[383] How to get your podcast live in 60 days

Would you love to launch a podcast in 2020, but are not sure how to get started? If so, this episode is for you.

In it, I take you step-by-step through how to start a podcast that will help attract leads and sales for you business. There’s actionable advice on how to choose a topic for your podcast, how often to publish (and how long your episodes should be), whether you should do solo/interview episodes (or a mix of both) and what equipment you need to get started. PLUS how to record and edit, your podcast and get it onto podcast sites like Apple, Spotify & Google Podcasts. And how to get people to listen.

Even if you’re not planning a podcast, but want to get more consistent with your content planning/creation, you’ll still find this episode useful.

And if you’re keen to get started, you can get on the waitlist for my podcasting course. 

{Click on the player above to listen to the podcast episode and/or read on for a detailed overview. Scroll down to the bottom to read the show notes including all the links mentioned in this episode}

Why do you want to start a podcast?

Launching a podcast can be a big investment of your time, energy and money. Which is why it’s important to get clear on why you’re doing it. A podcast can be a great way to attract leads and sales for your business. For example, many of my clients start listening to my podcast way before they become a client. 

However, you may have other aims – such as connecting with other influencers in your industry or raising your profile so you can land more speaking gigs or a book deal.
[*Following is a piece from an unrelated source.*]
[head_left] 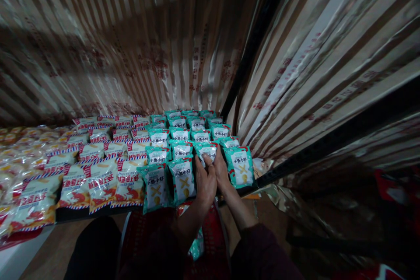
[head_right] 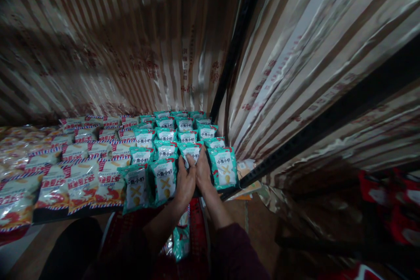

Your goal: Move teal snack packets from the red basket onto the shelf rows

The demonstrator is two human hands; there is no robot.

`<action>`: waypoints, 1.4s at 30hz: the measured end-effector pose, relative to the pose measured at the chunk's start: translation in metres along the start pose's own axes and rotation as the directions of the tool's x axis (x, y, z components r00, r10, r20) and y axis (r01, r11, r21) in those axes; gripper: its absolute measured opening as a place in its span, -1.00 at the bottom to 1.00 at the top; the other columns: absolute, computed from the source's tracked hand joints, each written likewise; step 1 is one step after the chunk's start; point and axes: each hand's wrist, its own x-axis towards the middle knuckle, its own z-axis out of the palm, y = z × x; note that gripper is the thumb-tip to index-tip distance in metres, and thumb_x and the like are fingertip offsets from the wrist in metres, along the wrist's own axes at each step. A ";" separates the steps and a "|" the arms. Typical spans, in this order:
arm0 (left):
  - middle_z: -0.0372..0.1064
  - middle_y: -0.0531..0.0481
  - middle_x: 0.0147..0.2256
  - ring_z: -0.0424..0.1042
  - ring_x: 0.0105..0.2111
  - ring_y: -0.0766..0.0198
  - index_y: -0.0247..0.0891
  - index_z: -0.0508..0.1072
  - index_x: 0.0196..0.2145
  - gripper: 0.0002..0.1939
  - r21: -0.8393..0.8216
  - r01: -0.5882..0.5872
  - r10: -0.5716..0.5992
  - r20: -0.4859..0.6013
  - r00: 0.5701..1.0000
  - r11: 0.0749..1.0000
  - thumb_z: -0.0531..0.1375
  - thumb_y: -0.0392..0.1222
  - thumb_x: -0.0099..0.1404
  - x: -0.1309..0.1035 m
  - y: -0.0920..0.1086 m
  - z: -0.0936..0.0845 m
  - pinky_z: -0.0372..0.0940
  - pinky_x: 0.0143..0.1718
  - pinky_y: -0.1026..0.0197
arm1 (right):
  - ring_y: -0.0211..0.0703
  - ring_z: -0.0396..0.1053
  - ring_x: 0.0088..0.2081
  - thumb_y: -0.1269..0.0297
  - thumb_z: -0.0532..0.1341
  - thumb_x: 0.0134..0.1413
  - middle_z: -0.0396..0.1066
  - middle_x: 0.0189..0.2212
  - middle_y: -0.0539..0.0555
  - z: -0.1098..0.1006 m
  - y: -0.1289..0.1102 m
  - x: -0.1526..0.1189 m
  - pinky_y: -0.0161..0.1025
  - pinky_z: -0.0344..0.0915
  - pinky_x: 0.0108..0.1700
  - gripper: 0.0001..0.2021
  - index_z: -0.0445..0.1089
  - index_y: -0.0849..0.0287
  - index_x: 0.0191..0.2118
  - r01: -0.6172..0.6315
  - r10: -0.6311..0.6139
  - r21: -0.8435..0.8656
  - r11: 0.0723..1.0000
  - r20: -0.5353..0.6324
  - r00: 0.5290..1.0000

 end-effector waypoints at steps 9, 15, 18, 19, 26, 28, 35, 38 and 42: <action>-0.12 -0.31 0.32 -0.10 0.32 0.13 -0.46 -0.04 0.29 -0.28 0.023 -0.016 0.016 0.010 1.000 1.000 -0.15 0.14 0.38 0.006 -0.005 0.002 -0.15 0.32 0.08 | 0.20 -0.02 0.29 -0.11 0.01 0.14 0.04 0.26 0.40 0.011 0.021 0.000 0.16 0.00 0.27 -0.19 -0.13 0.40 0.33 0.005 -0.008 -0.114 0.993 -0.026 1.000; -0.16 -0.33 0.32 -0.14 0.33 0.13 -0.49 -0.04 0.29 -0.27 0.039 -0.017 0.016 0.009 1.000 0.999 -0.17 0.14 0.38 0.008 -0.006 0.003 -0.20 0.33 0.10 | 0.15 -0.11 0.33 -0.07 -0.01 0.20 -0.06 0.31 0.33 0.014 0.029 -0.001 0.18 -0.04 0.29 -0.24 -0.19 0.31 0.35 0.064 -0.072 -0.153 0.986 -0.046 0.996; -0.12 -0.31 0.32 -0.13 0.33 0.13 -0.43 -0.02 0.28 -0.28 0.028 0.001 -0.001 0.002 1.000 1.000 -0.15 0.16 0.37 0.008 -0.004 0.002 -0.18 0.32 0.09 | 0.14 -0.09 0.33 -0.05 -0.02 0.21 -0.05 0.31 0.32 0.014 0.030 -0.002 0.17 -0.02 0.29 -0.27 -0.17 0.29 0.35 0.097 -0.107 -0.185 0.978 -0.049 0.993; -0.12 -0.31 0.32 -0.13 0.33 0.13 -0.43 -0.02 0.28 -0.28 0.030 0.003 -0.003 -0.001 1.000 1.000 -0.16 0.16 0.37 0.008 -0.004 0.002 -0.17 0.32 0.09 | 0.14 -0.10 0.33 -0.05 -0.02 0.22 -0.05 0.31 0.33 0.014 0.030 -0.002 0.17 -0.02 0.29 -0.28 -0.16 0.29 0.35 0.101 -0.113 -0.198 0.975 -0.053 0.992; -0.18 -0.26 0.34 -0.22 0.35 0.17 -0.39 0.00 0.28 -0.37 0.069 0.006 -0.006 -0.001 1.000 0.998 -0.06 0.00 0.35 0.013 -0.013 0.005 -0.25 0.34 0.10 | 0.05 -0.17 0.35 0.07 -0.13 0.28 -0.13 0.35 0.23 0.019 0.039 -0.004 0.17 -0.09 0.32 -0.36 -0.28 0.20 0.37 0.125 -0.146 -0.220 0.967 -0.082 0.986; -0.19 -0.27 0.34 -0.23 0.35 0.15 -0.41 0.00 0.27 -0.36 0.065 0.002 -0.002 -0.002 1.000 0.998 -0.05 -0.02 0.34 0.014 -0.014 0.006 -0.26 0.34 0.08 | 0.04 -0.23 0.37 0.10 -0.15 0.29 -0.19 0.37 0.20 0.019 0.041 -0.005 0.19 -0.11 0.32 -0.38 -0.32 0.17 0.38 0.141 -0.162 -0.233 0.962 -0.073 0.984; -0.07 -0.37 0.30 -0.06 0.32 0.08 -0.50 0.03 0.25 -0.36 0.064 -0.010 0.011 -0.004 1.000 0.998 -0.05 -0.03 0.34 0.011 -0.007 0.003 -0.12 0.31 0.06 | -0.04 -0.31 0.38 0.17 -0.14 0.32 -0.27 0.39 0.12 0.014 0.039 -0.008 0.16 -0.13 0.34 -0.44 -0.27 0.08 0.37 0.222 -0.241 -0.259 0.940 -0.043 0.970; -0.01 -0.36 0.28 0.00 0.29 0.08 -0.49 0.03 0.25 -0.36 0.074 -0.022 0.023 -0.015 1.000 0.997 -0.05 -0.02 0.34 0.010 -0.006 0.003 -0.06 0.29 0.07 | -0.04 -0.24 0.38 0.17 -0.13 0.31 -0.20 0.38 0.10 0.013 0.039 -0.009 0.16 -0.13 0.34 -0.46 -0.18 0.06 0.36 0.221 -0.238 -0.239 0.946 -0.048 0.970; -0.07 -0.37 0.30 -0.05 0.31 0.07 -0.50 -0.01 0.27 -0.33 0.073 -0.033 0.035 -0.024 0.999 0.997 -0.05 0.02 0.35 0.012 -0.008 0.005 -0.10 0.30 0.09 | -0.07 -0.24 0.38 0.20 -0.14 0.31 -0.20 0.38 0.09 0.014 0.038 -0.011 0.13 -0.12 0.35 -0.47 -0.17 0.07 0.36 0.225 -0.240 -0.221 0.949 -0.045 0.970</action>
If you’re clear on why you want to start a podcast, it will be much easier to measure the potential return on investment for your business.

How to choose a topic for your podcast 

Regardless of the topic, your podcast should solve a problem for your listeners. Solving a problem for people can simply be about entertaining people and/or making them laugh. 

But for most business owners, this is generally about providing valuable information/discussion around a specific topic. For example, my podcast ‘The Janet Murray Show’ provides actionable tips and business/marketing advice – on topics ranging from Instagram marketing to creating a content calendar for your business to how to start a  podcast for your business. 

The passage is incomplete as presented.